O’Brien admits there was a bit of culture shock moving from a small town that revolved around high school football, to the northern suburbs of Atlanta, where students and parents didn’t even attend games.

“There is a saying in south Georgia that if you want to rob a bank, do it on Friday night because everybody will be at the game,” O’Brien said. “That wasn’t the case up here. I was surprised that the fan base wasn’t excited, but toward the end, our parents began to pack the stadium and travel well.”

O’Brien recalled the Wolverines’ quarterfinal-round state playoff game in 2008 at Camden County, when officials at the southeast Georgia school said it was the largest visiting crowd they had ever hosted. Woodstock came one point away from beating the undefeated Wildcats, who were on their way to winning the state championship.

O’Brien said he still follows the program at Woodstock, now led by his former defensive coordinator, Brent Budde. He visits with the players and goes to as many games as he can each season.

While winning the state title at Valdosta ranks among the best moments in O’Brien’s career, he said that turning the program around at Woodstock was another high.

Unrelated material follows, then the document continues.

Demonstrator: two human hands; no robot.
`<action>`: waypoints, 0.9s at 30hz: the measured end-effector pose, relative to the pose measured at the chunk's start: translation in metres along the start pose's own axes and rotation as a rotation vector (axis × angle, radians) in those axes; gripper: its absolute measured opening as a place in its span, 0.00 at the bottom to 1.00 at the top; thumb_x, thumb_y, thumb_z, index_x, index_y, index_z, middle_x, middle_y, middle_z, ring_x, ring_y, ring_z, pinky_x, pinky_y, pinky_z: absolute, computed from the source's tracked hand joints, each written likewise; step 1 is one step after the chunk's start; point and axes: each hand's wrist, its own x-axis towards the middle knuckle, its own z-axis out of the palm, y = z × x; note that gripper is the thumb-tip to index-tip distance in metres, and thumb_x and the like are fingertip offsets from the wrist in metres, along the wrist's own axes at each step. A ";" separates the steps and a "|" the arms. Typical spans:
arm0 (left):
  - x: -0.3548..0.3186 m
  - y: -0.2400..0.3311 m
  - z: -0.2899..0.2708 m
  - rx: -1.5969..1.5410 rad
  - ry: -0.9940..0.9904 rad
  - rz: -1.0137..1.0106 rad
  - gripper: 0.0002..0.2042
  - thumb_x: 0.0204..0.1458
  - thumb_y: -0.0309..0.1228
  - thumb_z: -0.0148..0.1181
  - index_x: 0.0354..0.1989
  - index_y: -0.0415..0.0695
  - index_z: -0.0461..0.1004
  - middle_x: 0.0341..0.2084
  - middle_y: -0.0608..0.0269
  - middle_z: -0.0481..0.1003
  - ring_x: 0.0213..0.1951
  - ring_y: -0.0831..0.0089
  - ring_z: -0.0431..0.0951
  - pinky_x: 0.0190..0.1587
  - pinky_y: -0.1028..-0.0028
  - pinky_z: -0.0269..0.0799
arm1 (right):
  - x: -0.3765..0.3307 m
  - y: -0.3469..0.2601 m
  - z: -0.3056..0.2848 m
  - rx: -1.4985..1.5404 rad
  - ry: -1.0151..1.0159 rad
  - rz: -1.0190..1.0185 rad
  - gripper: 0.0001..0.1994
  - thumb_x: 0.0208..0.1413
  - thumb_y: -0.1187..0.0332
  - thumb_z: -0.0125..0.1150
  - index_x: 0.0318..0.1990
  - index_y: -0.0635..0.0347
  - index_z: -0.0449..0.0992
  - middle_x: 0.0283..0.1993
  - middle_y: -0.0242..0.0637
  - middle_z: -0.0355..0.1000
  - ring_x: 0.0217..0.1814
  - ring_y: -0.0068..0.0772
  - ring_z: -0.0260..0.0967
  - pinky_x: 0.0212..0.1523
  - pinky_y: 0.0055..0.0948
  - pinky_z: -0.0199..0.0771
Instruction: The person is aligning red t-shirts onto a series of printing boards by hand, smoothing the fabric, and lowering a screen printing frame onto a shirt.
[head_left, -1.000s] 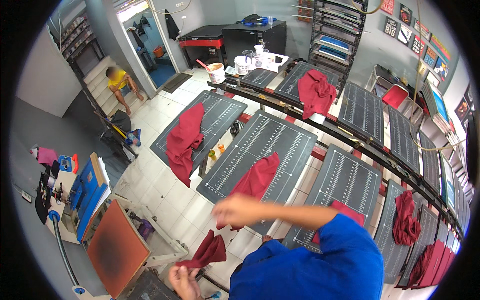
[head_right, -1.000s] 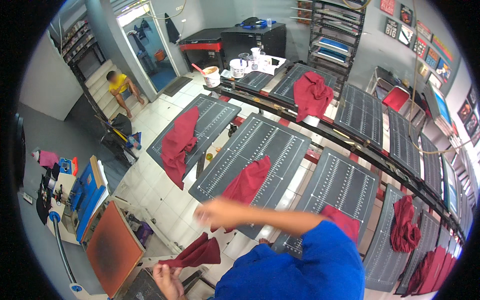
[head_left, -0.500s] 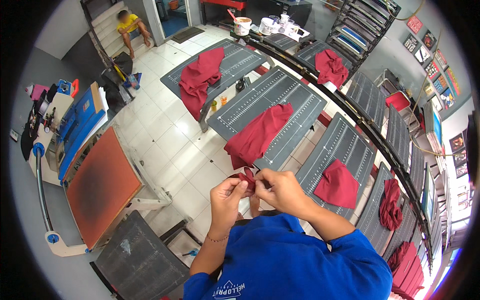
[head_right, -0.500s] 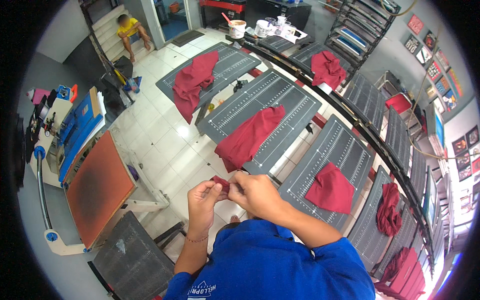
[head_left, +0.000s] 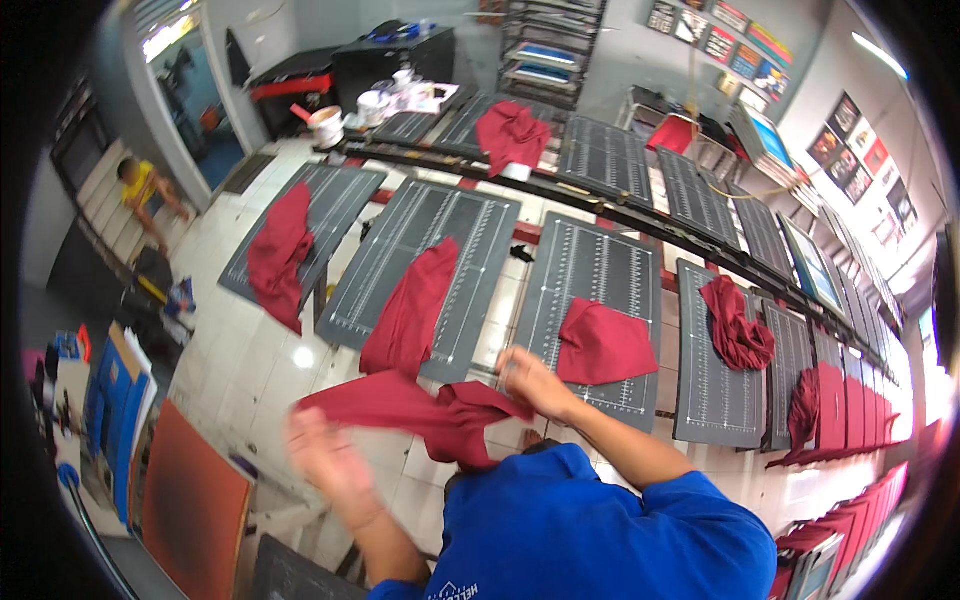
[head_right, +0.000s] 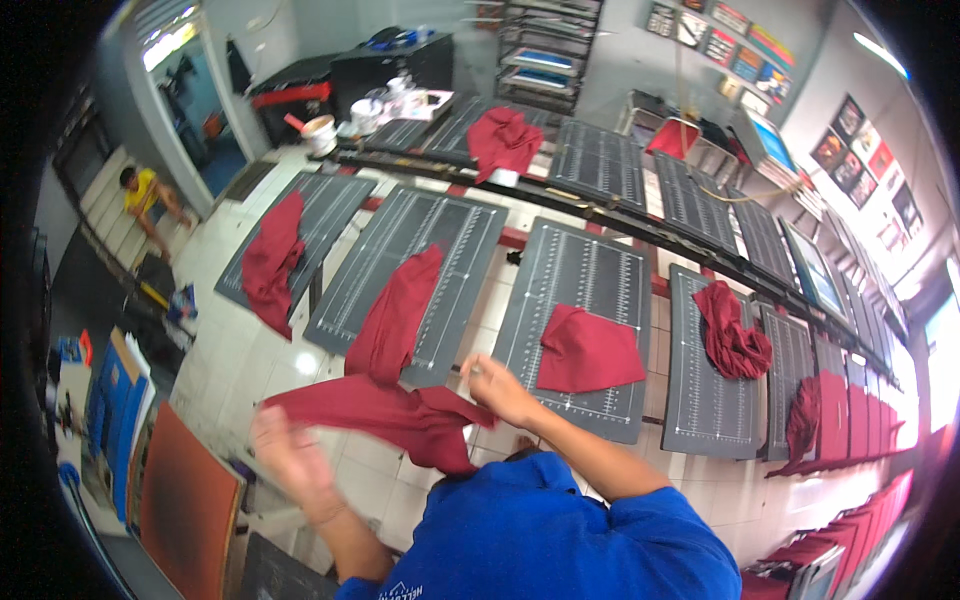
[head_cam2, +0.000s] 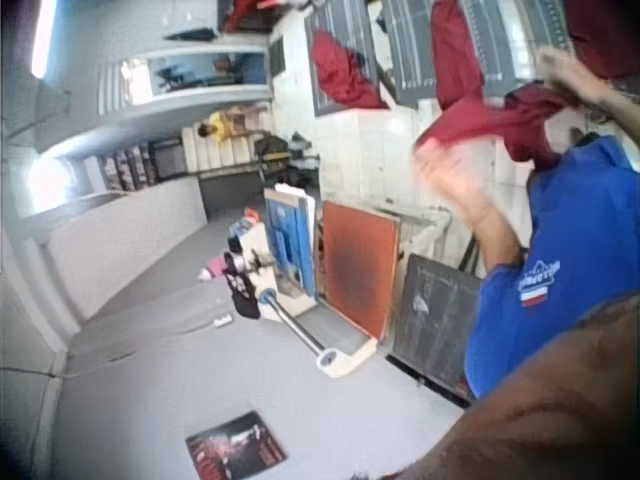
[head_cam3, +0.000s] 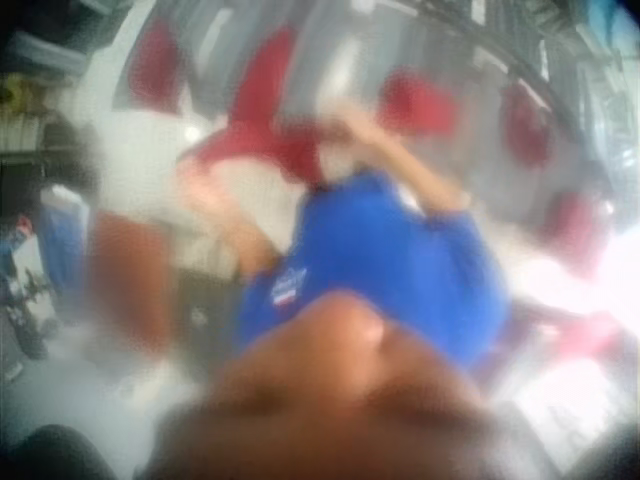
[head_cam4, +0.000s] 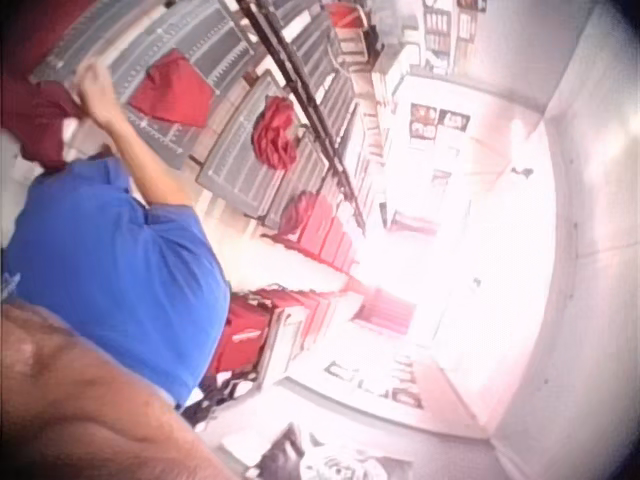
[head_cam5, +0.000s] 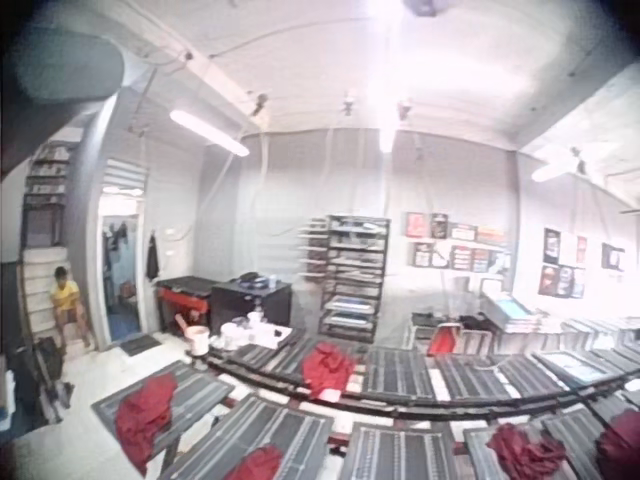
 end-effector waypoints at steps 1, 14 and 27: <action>0.019 0.019 -0.013 0.189 0.367 0.166 0.12 0.60 0.29 0.58 0.51 0.41 0.73 0.38 0.67 0.74 0.38 0.80 0.75 0.35 0.79 0.71 | -0.009 0.004 -0.011 -0.596 -0.041 0.053 0.12 0.65 0.59 0.53 0.46 0.58 0.72 0.27 0.31 0.72 0.27 0.25 0.70 0.29 0.29 0.71; -0.051 0.174 -0.109 0.538 0.758 1.231 0.11 0.60 0.36 0.58 0.40 0.41 0.77 0.33 0.60 0.76 0.35 0.70 0.74 0.37 0.73 0.69 | 0.103 -0.207 -0.391 -0.184 0.533 -0.063 0.10 0.61 0.66 0.50 0.40 0.58 0.77 0.30 0.34 0.76 0.28 0.26 0.71 0.25 0.29 0.71; -0.186 -0.027 0.120 1.410 0.162 0.440 0.09 0.56 0.32 0.60 0.35 0.37 0.79 0.31 0.50 0.78 0.31 0.56 0.77 0.35 0.64 0.73 | 0.217 -0.195 -0.416 -1.407 0.618 -0.287 0.24 0.58 0.55 0.59 0.56 0.60 0.70 0.49 0.49 0.75 0.53 0.47 0.75 0.51 0.46 0.75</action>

“Seeing the look in those kids’ eyes, when they hadn’t won a game in two years, and then to start winning and gaining respect around the state, was something special,” O’Brien said. “There isn’t one achievement that could take the place of that concept that we were able to turn things around, and the kids were proud of themselves. That school, the community, the parents were just unbelievably excited.”